What to work on
Reproduce each line from the records that holds "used".

Records for this exercise

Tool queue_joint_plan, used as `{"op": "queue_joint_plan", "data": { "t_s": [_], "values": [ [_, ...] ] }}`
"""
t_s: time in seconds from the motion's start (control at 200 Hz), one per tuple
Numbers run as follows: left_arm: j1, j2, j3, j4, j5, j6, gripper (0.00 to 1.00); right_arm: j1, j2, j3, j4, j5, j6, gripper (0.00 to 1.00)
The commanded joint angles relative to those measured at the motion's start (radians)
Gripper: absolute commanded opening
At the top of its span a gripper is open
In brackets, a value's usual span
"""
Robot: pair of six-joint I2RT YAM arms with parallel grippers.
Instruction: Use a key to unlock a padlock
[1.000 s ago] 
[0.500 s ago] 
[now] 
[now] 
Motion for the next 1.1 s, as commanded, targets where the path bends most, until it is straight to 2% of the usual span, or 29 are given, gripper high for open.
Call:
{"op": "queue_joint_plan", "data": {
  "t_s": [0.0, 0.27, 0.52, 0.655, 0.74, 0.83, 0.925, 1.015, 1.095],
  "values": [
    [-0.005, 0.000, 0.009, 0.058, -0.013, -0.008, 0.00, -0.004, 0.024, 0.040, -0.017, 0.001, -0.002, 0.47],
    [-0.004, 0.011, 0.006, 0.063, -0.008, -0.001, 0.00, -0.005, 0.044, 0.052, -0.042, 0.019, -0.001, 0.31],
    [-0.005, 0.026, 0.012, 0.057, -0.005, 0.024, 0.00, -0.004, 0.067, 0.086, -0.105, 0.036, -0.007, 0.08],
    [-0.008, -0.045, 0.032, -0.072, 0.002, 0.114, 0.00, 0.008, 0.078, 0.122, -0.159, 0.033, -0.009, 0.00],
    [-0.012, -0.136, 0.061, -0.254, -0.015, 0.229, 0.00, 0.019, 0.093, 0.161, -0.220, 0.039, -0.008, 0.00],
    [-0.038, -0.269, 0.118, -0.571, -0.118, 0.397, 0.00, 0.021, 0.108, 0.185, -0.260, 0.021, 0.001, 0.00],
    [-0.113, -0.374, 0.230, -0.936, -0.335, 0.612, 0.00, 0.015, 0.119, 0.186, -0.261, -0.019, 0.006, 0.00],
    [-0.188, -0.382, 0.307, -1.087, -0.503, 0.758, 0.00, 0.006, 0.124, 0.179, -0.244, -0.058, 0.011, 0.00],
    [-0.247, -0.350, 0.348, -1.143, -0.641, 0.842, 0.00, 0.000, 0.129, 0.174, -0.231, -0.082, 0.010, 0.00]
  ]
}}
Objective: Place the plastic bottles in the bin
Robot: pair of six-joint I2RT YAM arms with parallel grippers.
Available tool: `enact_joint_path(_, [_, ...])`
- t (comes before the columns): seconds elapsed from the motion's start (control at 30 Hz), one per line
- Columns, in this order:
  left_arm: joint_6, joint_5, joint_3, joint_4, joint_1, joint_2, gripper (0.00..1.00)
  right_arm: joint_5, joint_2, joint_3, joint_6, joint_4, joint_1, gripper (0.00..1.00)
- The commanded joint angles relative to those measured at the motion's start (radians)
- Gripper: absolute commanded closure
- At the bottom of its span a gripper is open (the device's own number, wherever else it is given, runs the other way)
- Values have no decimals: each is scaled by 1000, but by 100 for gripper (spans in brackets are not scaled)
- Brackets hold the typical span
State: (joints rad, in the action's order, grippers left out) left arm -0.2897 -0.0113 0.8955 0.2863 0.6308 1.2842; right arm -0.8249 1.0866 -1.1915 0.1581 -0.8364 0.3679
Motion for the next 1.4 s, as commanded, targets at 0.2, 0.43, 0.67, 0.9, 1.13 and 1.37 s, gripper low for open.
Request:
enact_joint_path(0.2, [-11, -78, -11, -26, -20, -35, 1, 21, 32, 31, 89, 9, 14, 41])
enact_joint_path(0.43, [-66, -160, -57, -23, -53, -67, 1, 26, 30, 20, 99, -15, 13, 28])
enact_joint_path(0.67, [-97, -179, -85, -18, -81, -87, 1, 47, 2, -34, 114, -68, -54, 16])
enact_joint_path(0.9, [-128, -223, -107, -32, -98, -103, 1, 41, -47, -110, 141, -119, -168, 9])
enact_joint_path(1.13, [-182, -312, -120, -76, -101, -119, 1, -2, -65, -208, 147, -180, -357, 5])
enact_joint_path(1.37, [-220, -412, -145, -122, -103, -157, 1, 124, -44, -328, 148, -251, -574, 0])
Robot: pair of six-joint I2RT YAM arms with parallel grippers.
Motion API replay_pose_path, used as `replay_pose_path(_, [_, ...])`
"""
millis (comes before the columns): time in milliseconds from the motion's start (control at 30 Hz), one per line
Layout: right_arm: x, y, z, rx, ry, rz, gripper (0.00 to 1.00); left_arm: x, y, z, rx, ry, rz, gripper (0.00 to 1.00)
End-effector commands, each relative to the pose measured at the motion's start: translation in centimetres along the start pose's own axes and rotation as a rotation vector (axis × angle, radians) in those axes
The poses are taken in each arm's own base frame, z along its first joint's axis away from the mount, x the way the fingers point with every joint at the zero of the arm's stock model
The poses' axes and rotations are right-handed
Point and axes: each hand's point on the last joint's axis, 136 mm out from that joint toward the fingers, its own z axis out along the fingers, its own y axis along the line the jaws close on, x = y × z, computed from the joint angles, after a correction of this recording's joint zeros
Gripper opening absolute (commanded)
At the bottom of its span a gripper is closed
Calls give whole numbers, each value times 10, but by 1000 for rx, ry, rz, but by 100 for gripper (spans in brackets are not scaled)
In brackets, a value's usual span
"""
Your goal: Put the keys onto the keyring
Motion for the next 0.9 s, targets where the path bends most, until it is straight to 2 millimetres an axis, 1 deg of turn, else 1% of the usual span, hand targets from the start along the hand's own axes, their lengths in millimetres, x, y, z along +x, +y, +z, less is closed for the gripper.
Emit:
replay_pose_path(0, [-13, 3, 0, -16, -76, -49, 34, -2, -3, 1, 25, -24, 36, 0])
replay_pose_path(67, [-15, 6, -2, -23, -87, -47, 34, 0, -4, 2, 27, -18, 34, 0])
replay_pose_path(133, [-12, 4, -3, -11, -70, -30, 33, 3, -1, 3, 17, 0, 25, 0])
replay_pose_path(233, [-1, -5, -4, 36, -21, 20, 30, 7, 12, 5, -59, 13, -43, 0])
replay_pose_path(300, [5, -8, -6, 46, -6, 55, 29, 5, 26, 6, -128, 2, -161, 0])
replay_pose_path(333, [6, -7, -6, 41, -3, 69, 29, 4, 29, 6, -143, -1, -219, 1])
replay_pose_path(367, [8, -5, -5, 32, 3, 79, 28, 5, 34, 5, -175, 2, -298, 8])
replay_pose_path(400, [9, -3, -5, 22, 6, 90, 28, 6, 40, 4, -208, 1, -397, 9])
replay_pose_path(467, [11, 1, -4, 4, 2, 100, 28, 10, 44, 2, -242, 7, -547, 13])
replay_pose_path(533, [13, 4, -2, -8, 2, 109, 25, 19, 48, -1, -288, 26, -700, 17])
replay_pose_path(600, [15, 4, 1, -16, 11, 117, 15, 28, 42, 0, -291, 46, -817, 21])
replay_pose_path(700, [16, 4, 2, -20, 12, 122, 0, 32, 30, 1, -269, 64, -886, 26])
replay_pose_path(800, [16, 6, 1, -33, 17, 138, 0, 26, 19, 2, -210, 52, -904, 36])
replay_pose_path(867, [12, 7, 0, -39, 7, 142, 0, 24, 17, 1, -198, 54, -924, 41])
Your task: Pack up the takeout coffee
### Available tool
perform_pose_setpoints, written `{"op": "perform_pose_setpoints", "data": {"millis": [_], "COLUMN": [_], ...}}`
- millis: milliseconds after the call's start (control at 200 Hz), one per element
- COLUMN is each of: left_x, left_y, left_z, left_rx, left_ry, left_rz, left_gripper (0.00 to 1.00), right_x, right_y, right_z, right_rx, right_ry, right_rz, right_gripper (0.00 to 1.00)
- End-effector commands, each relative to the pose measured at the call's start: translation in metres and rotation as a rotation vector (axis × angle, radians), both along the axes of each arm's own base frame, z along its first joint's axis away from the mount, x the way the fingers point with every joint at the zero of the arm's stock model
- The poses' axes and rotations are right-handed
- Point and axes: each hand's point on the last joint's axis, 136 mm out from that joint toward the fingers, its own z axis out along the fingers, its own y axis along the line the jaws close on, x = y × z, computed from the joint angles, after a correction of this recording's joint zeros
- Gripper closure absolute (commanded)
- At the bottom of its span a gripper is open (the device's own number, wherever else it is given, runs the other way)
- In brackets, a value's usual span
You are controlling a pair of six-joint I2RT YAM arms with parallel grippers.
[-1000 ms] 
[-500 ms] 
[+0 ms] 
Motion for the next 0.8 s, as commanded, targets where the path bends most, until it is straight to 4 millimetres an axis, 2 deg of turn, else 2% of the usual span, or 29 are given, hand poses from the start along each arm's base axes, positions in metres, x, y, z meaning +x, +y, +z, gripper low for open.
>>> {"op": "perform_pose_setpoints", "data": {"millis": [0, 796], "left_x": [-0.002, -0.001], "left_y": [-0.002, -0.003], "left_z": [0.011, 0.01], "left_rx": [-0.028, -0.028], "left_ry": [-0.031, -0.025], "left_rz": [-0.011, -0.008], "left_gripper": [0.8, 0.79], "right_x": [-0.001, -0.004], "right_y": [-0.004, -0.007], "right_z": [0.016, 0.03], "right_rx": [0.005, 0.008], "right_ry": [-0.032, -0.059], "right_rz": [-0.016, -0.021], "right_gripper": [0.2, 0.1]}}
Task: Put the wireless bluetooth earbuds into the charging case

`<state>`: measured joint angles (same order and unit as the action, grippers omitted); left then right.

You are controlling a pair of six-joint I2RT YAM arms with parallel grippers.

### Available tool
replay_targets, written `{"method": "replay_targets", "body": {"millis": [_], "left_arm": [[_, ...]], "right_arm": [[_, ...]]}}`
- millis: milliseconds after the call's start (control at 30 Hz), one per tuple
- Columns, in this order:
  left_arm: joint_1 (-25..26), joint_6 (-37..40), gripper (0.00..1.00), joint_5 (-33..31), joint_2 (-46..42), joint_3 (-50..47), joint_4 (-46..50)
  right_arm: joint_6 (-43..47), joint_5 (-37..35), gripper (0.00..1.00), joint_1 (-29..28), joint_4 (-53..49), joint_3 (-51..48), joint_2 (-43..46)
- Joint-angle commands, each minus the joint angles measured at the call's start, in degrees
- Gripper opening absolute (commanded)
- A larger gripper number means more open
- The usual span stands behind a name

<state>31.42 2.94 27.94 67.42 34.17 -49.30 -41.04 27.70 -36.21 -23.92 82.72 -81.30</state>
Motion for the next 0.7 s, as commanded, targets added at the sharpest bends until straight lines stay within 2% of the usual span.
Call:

Response for this exercise
Tool queue_joint_plan, used as `{"op": "queue_joint_plan", "data": { "t_s": [_], "values": [ [_, ...] ] }}`
Motion API replay_pose_path, used as `replay_pose_path(_, [_, ...])`

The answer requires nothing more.